Surprisingly, although digital wallets are taking off and gaining market share, their offline bank counterparts are doubling down on physical infrastructure expenditures and expensive user acquisition costs. JP Morgan Chase, for example, has announced plans for 400 additional bank branches, 50 of which will be located in Philadelphia.
On the other hand, digital wallet providers may attract clients for as low as $20 per, due to real-time data on income and expenditure. While they may not have all of the operational and regulatory infrastructure required to deliver traditional bank branch services, digital wallet providers should be able to white-label or acquire those capabilities and attract new customers at a fraction of the cost that banks are spending.
Digital wallets should flourish at the top of the banking stack because they get a percentage of the lifetime value of each customer they acquire. Investors are ready to pay a median market price of $3400 per demand deposit for traditional banks.
In-pocket banking has the potential to disintermediate each of those demand deposit arrangements. With 200 million users in 2023, the digital wallet possibility might be valued at up to $700 billion, possibly on a winner-take-all basis, if investors value a digital wallet user similarly to such demand deposit connections.
According to our calculations, Venmo may account for around $15 billion of PayPal's current market worth, while Square's market cap is approximately $25 billion, putting this possibility into context.Square's Cash App, Venmo, and Apple Pay are ideally positioned to capitalize on powerful network effects.

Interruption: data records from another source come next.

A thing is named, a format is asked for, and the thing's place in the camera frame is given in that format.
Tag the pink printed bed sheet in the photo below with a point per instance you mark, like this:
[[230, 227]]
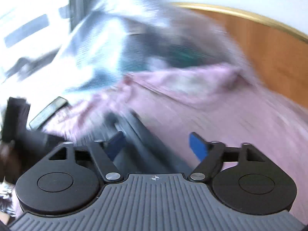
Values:
[[240, 125]]

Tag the window with metal grille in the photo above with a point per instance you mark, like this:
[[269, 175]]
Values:
[[24, 16]]

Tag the patterned cloth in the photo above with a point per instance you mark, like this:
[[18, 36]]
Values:
[[7, 199]]

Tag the grey pants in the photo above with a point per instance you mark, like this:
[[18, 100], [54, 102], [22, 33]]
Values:
[[144, 144]]

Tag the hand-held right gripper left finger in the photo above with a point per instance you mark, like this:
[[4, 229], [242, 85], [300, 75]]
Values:
[[118, 143]]

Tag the person's left hand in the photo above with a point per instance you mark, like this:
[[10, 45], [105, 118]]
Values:
[[7, 158]]

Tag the clear bubble wrap cover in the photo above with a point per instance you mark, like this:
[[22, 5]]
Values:
[[101, 41]]

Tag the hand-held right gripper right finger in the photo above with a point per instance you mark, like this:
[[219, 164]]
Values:
[[197, 146]]

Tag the dark flat rectangular device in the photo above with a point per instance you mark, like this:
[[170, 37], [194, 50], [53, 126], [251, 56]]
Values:
[[48, 113]]

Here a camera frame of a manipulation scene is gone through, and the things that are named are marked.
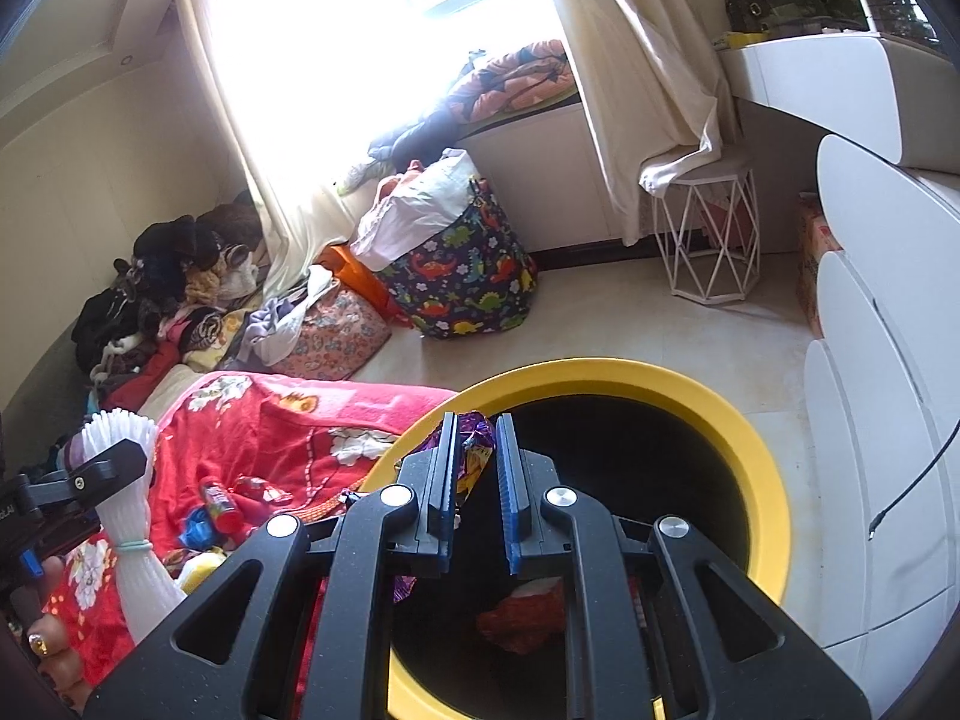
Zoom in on green white cloth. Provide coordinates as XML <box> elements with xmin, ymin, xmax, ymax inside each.
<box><xmin>333</xmin><ymin>157</ymin><xmax>392</xmax><ymax>197</ymax></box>

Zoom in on white foam net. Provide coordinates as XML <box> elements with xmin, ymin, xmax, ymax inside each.
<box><xmin>79</xmin><ymin>408</ymin><xmax>190</xmax><ymax>647</ymax></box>

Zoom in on brown floral blanket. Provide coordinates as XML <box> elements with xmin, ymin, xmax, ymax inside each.
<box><xmin>160</xmin><ymin>307</ymin><xmax>257</xmax><ymax>373</ymax></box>

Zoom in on pink orange clothes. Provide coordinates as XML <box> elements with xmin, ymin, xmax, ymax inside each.
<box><xmin>375</xmin><ymin>159</ymin><xmax>422</xmax><ymax>200</ymax></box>

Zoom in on cream curtain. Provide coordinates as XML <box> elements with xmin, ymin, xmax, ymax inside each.
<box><xmin>523</xmin><ymin>0</ymin><xmax>745</xmax><ymax>246</ymax></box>
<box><xmin>175</xmin><ymin>0</ymin><xmax>392</xmax><ymax>302</ymax></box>

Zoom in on black framed window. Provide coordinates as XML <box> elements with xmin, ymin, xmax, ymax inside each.
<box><xmin>208</xmin><ymin>0</ymin><xmax>562</xmax><ymax>160</ymax></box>

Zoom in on black cable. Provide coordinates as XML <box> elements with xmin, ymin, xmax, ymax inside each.
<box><xmin>865</xmin><ymin>298</ymin><xmax>960</xmax><ymax>542</ymax></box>

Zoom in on purple yellow snack wrapper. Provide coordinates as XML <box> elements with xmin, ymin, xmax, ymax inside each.
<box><xmin>416</xmin><ymin>411</ymin><xmax>497</xmax><ymax>503</ymax></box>

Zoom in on orange patterned quilt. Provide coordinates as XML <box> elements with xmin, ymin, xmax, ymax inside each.
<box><xmin>445</xmin><ymin>38</ymin><xmax>579</xmax><ymax>125</ymax></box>

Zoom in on pile of dark clothes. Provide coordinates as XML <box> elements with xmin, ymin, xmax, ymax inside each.
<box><xmin>71</xmin><ymin>191</ymin><xmax>265</xmax><ymax>392</ymax></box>

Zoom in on dinosaur print laundry basket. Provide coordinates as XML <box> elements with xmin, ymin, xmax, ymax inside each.
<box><xmin>370</xmin><ymin>180</ymin><xmax>540</xmax><ymax>341</ymax></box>

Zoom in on pink floral bag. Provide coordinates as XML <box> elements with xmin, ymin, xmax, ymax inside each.
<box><xmin>280</xmin><ymin>280</ymin><xmax>393</xmax><ymax>384</ymax></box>

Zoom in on yellow rimmed black bin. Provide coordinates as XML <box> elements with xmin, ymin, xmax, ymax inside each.
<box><xmin>360</xmin><ymin>358</ymin><xmax>794</xmax><ymax>720</ymax></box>

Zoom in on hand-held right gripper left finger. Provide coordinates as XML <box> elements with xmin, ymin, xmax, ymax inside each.
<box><xmin>82</xmin><ymin>411</ymin><xmax>460</xmax><ymax>720</ymax></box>

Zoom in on red snack packet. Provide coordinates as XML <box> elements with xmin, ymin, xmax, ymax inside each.
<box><xmin>198</xmin><ymin>481</ymin><xmax>245</xmax><ymax>534</ymax></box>
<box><xmin>232</xmin><ymin>473</ymin><xmax>296</xmax><ymax>508</ymax></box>

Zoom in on pale yellow wrapper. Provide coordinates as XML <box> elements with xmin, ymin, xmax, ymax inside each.
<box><xmin>175</xmin><ymin>549</ymin><xmax>228</xmax><ymax>594</ymax></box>

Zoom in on lilac and white clothes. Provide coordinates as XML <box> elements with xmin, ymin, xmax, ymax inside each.
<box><xmin>220</xmin><ymin>265</ymin><xmax>343</xmax><ymax>369</ymax></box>

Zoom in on blue wrapper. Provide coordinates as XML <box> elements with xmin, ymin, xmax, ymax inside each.
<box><xmin>179</xmin><ymin>508</ymin><xmax>221</xmax><ymax>551</ymax></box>

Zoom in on orange cardboard box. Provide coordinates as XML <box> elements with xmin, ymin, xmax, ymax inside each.
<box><xmin>794</xmin><ymin>194</ymin><xmax>846</xmax><ymax>340</ymax></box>

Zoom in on white wire stool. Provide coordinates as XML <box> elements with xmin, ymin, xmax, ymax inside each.
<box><xmin>648</xmin><ymin>153</ymin><xmax>763</xmax><ymax>305</ymax></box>

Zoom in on large white plastic bag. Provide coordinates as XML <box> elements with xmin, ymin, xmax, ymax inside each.
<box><xmin>350</xmin><ymin>149</ymin><xmax>482</xmax><ymax>272</ymax></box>

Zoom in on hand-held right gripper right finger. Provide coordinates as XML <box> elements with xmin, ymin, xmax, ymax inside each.
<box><xmin>495</xmin><ymin>412</ymin><xmax>875</xmax><ymax>720</ymax></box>

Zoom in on pink box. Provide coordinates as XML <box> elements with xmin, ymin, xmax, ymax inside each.
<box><xmin>703</xmin><ymin>193</ymin><xmax>755</xmax><ymax>250</ymax></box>

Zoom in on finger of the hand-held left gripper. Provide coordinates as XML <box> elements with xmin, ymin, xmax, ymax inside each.
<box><xmin>56</xmin><ymin>439</ymin><xmax>148</xmax><ymax>509</ymax></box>

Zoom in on red floral blanket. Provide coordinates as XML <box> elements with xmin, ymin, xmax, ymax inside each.
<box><xmin>41</xmin><ymin>371</ymin><xmax>460</xmax><ymax>720</ymax></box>

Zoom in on orange bag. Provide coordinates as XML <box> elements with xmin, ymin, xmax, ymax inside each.
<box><xmin>318</xmin><ymin>243</ymin><xmax>410</xmax><ymax>328</ymax></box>

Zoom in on camouflage bag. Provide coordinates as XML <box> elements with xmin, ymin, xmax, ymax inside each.
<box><xmin>723</xmin><ymin>0</ymin><xmax>865</xmax><ymax>39</ymax></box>

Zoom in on person's left hand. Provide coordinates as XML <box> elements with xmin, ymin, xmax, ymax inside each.
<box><xmin>7</xmin><ymin>555</ymin><xmax>102</xmax><ymax>713</ymax></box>

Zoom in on clear storage containers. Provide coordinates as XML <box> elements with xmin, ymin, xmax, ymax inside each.
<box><xmin>855</xmin><ymin>0</ymin><xmax>944</xmax><ymax>40</ymax></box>

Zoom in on white desk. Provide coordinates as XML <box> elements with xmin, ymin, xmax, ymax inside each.
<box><xmin>715</xmin><ymin>30</ymin><xmax>960</xmax><ymax>175</ymax></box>

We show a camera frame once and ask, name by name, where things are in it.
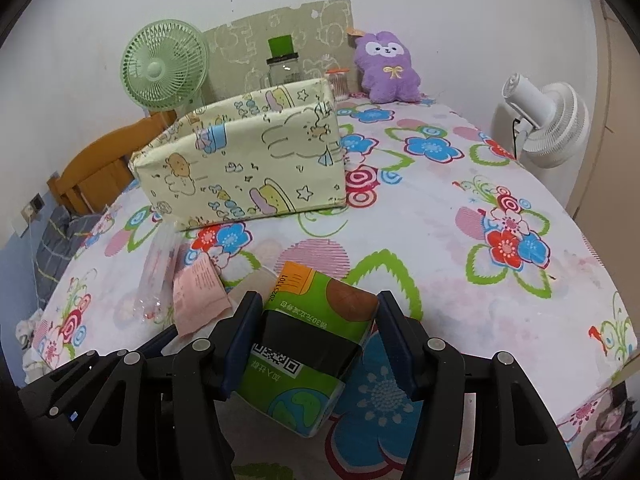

According to Google Search Trends, while all three services are generating comparable levels of interest, Square's Cash App has entered an accelerated growth phase compared to Venmo and Apple Pay.
Digital wallets might serve as a gateway to crypto-assets. Although it is still early in the game, digital services should become crypto-asset native, providing significant economic power to enterprises that provide access to those services. Square is the first digital wallet at scale to roll out this capability with Cash App.